Current Affairs Higher Education

diy u and the slow-moving curriculum

DeanDad's review of Kamenetz's DIY U raises a number of good issues that brings me back to this topic again today, as does this NY Times op ed, which essentially argues for more summer teaching to compress the 4-year degree into 3 years. As the old saying goes, time=money, and so, we get this sense that college is perhaps a waste of both.

DeanDad's review echoes more general concerns I have raised about the DIY movement and the presumption that a significant percentage of potential college students could essentially educate themselves. For instance, not only do I imagine that very, VERY few college students could figure out how to improve their writing without close, ongoing support from a teacher, most would not even elect to do that kind of work, and I'm not sure how one would encourage DIY students to do difficult work of any kind. In short, any student with the discipline and motivation to make DIY education work is also the kind of student who could get their money's worth from a college environment.

This actually brings me to the waste of time/money issue. I appreciate this on a personal level. I bang my head against my kid's K-12 education on a weekly basis. Their schooling has only one gear: slow. Actually, that's not true. There's a second gear: reverse. As far as my kids are concerned, the curriculum could move 5-10 times faster than it does, no sweat. Of course, there are plenty of kids who struggle with the workload as it is right now. 

The real issue here is that the educational system (in the US anyway) is not meant to teach individual students. It's a democratizing process that is designed to try to bring everyone to some minimal standard. Anyone who thinks that completing the curriculum to get some degree (any degree I don't care how advanced) means that s/he has become "educated" obviously was not paying attention in class. The educational system certainly is at odds with our notion of college degrees as an investment in individual human capital and with our fantasy about our own specialness that results in kids getting handed medals and awards for participation.

It wouldn't be too difficult to imagine a different kind of educational system that is more meritocratic than democratic. In fact there are plenty of models of such around the world. Our educational system, in its own localized ways, tends to focus on the lower third of any student population. Not the lower-third nationally mind you, but the lower-third in each school district: getting them to pass state tests, stay in school, etc.

The DIY approach is clearly more sink or swim. Maybe some of those lower performing students would find a passion and succeed but I think many more would choose the do-not option that is implicit in DIY. Meanwhile the best-performing students would likely be able to take off. In short, you'd have a different educational system. It would be less democratic but it would be better for some. Maybe it would be better for "us" nationally in cultural or economic terms. I guess that would depend on what one meant by "better."

[Now I should point out, as an aside, that DIY on a global scale is more complicated; what I'm talking about here is restricted to an American context.]

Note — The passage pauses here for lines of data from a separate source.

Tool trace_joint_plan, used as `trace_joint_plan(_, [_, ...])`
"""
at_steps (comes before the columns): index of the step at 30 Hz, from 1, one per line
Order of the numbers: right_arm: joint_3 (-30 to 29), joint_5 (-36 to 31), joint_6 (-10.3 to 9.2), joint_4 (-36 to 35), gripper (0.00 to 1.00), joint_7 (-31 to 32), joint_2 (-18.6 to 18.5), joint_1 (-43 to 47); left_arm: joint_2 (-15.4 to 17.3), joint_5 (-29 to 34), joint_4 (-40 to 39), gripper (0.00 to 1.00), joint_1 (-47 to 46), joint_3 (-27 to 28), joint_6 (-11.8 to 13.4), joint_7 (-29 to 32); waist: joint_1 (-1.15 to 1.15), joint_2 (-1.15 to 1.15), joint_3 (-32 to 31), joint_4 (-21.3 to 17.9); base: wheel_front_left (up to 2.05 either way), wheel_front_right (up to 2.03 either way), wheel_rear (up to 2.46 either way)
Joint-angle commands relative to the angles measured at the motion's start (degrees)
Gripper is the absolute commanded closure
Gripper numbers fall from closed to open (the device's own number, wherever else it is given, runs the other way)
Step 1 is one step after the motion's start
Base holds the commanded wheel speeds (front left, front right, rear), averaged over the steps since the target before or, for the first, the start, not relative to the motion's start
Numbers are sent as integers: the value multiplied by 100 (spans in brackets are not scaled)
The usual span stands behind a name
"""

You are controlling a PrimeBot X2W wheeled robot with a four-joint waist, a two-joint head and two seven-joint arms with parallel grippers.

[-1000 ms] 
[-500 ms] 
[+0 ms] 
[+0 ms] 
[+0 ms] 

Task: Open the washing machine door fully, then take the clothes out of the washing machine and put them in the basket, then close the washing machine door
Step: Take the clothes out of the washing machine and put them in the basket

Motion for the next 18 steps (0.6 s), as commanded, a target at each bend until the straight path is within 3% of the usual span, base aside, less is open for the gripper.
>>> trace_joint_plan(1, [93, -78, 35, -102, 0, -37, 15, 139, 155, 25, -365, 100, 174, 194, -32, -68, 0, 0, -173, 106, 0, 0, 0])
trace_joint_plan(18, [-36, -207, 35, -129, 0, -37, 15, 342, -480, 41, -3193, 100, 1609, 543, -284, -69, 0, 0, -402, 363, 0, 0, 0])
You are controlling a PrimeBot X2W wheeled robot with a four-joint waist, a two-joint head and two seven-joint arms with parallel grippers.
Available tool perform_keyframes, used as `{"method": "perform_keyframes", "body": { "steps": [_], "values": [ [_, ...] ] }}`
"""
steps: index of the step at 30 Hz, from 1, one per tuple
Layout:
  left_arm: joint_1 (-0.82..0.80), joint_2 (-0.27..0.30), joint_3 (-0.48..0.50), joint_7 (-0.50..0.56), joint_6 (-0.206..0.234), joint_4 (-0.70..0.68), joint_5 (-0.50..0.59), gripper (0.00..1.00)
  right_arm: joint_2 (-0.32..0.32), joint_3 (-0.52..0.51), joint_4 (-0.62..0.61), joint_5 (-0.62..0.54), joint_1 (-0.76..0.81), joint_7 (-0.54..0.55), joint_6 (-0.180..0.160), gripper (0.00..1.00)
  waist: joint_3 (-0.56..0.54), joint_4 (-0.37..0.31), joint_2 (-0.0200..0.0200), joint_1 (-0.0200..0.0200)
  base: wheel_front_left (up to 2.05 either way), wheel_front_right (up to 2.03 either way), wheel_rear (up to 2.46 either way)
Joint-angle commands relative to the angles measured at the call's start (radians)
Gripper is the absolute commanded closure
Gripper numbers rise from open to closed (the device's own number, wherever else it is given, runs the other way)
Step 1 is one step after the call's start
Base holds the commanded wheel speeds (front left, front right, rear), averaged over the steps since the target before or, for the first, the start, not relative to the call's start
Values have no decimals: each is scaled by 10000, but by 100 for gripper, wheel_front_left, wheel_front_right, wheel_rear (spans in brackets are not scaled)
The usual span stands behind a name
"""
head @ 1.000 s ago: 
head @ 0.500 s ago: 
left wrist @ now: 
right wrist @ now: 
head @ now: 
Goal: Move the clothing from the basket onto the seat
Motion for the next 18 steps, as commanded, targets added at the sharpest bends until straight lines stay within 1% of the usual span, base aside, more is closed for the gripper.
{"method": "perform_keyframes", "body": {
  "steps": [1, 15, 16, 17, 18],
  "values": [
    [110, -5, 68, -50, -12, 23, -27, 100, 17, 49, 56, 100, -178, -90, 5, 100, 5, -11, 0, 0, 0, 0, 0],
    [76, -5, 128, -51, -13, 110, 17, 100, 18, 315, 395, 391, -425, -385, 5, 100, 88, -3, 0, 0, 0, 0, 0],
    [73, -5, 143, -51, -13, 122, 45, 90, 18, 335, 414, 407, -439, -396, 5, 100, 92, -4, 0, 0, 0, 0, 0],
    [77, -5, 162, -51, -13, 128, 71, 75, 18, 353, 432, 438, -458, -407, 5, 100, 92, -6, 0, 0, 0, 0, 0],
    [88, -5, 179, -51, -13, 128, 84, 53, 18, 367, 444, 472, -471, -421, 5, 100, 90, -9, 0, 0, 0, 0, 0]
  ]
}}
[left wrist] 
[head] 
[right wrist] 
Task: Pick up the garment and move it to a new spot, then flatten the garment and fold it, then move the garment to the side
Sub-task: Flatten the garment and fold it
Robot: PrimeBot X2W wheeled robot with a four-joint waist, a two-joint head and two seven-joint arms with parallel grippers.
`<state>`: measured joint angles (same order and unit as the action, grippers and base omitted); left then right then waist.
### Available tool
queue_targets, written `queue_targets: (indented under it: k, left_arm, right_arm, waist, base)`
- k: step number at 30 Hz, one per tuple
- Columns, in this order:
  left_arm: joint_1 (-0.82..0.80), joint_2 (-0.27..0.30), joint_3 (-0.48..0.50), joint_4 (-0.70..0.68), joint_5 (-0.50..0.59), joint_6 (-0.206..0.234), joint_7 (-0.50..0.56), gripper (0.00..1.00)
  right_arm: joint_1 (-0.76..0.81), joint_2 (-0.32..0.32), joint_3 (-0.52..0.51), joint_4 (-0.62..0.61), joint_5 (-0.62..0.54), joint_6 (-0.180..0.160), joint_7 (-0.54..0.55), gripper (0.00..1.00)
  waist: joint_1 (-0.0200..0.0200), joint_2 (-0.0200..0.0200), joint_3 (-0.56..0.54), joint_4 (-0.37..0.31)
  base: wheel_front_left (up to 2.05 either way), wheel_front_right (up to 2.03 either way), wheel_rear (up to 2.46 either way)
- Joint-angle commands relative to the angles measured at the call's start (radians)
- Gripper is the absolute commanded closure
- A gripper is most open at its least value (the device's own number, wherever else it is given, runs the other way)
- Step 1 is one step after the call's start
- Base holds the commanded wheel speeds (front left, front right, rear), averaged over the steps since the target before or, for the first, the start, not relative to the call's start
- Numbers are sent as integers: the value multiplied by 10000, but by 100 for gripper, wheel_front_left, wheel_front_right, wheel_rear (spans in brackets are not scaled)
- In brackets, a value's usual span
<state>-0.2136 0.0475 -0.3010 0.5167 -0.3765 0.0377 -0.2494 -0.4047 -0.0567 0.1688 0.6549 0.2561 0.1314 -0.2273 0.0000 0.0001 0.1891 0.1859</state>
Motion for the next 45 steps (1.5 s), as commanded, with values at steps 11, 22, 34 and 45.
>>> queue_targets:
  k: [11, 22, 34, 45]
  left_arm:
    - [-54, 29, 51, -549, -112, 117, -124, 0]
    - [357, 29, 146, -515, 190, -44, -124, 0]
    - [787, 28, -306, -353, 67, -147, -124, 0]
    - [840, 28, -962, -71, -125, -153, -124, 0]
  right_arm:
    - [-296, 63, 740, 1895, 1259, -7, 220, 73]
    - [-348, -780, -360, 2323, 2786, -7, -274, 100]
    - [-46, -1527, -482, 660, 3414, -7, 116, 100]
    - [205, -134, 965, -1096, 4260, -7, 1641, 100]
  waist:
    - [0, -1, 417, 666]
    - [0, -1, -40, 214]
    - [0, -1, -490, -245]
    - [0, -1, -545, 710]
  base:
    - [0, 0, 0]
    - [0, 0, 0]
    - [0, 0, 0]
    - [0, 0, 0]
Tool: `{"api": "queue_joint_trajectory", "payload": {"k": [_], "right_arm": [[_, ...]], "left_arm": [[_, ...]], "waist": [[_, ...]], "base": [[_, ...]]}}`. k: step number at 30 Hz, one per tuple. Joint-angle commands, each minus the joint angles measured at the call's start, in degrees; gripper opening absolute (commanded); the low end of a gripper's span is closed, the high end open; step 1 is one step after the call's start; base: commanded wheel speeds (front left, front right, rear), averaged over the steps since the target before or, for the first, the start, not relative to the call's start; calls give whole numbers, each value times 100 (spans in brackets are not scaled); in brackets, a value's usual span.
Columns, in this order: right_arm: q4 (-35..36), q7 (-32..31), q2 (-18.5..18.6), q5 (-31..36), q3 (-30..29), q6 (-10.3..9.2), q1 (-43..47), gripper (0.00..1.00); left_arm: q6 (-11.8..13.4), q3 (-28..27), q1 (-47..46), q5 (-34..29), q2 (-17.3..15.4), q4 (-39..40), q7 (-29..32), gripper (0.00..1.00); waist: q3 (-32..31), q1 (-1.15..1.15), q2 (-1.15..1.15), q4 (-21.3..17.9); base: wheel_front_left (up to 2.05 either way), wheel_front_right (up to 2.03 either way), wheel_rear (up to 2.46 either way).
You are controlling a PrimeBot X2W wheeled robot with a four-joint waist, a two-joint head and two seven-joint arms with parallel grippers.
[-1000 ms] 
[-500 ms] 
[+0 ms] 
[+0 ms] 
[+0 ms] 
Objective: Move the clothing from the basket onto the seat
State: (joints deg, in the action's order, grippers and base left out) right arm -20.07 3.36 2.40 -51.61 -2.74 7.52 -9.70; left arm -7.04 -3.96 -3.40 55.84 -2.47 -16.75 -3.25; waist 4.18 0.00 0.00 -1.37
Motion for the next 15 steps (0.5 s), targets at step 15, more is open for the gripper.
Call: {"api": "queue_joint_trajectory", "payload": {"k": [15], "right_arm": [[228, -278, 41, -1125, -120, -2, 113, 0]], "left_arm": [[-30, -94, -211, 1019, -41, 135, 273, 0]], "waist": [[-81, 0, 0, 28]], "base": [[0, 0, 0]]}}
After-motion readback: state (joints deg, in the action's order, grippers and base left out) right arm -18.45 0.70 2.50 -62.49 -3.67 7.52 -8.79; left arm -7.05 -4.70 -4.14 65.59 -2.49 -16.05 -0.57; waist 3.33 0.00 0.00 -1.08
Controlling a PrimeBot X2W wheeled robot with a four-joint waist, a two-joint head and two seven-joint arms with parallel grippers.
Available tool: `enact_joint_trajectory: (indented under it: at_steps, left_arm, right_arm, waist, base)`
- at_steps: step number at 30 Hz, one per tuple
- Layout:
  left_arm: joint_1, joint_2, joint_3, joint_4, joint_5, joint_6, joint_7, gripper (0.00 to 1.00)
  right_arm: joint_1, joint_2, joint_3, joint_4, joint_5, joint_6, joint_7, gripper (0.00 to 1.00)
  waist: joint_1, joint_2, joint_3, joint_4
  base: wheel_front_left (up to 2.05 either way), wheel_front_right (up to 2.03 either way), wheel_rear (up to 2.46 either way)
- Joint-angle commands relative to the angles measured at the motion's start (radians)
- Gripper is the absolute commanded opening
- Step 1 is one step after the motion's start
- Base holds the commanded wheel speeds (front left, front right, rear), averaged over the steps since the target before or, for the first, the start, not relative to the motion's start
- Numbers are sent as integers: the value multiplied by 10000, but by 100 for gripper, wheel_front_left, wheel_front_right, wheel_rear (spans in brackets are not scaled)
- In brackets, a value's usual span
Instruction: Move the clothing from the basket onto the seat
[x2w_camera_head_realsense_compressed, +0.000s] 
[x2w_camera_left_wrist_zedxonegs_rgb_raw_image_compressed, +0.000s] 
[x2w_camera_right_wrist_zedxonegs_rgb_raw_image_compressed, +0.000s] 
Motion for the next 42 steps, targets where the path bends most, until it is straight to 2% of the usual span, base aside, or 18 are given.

Perhaps it is instructive to think of these things in energetic terms. In a complex, dynamic system like our society, democratic equality or equilibrium is costly to try to maintain. If socio-economic equality is not your goal then expenditures to maintain it would seem highly inefficient. Unfortunately, equality is at odds with excellence unless one includes equality as a marker of excellence (which I think it an entirely viable argument). Once upon a time, higher education was a mechanism for maximizing excellence, but for at least 40 years it has increasingly been a mechanism for equality. That is, we have come to see college educating a large percentage of citizens as a measure of equality.

The problem is that the equality higher ed is expected to provide is not a social equality but a kind of quixotic individual equality, where everyone has above-average incomes. That is, in our fantasy of specialness we want everyone to receive a higher ed degree as a mark of excellence. Well… duh. As long as we aim to get 40% of Americans 4-yr degrees (up from the low 30s% it is right now), we are going to be in a system of inefficiency. I think a university system that was more in line with a DIY philosophy could do a good job with 10-15% of the population and maybe serve them better than it does now. But then it wouldn't be an engine of equality.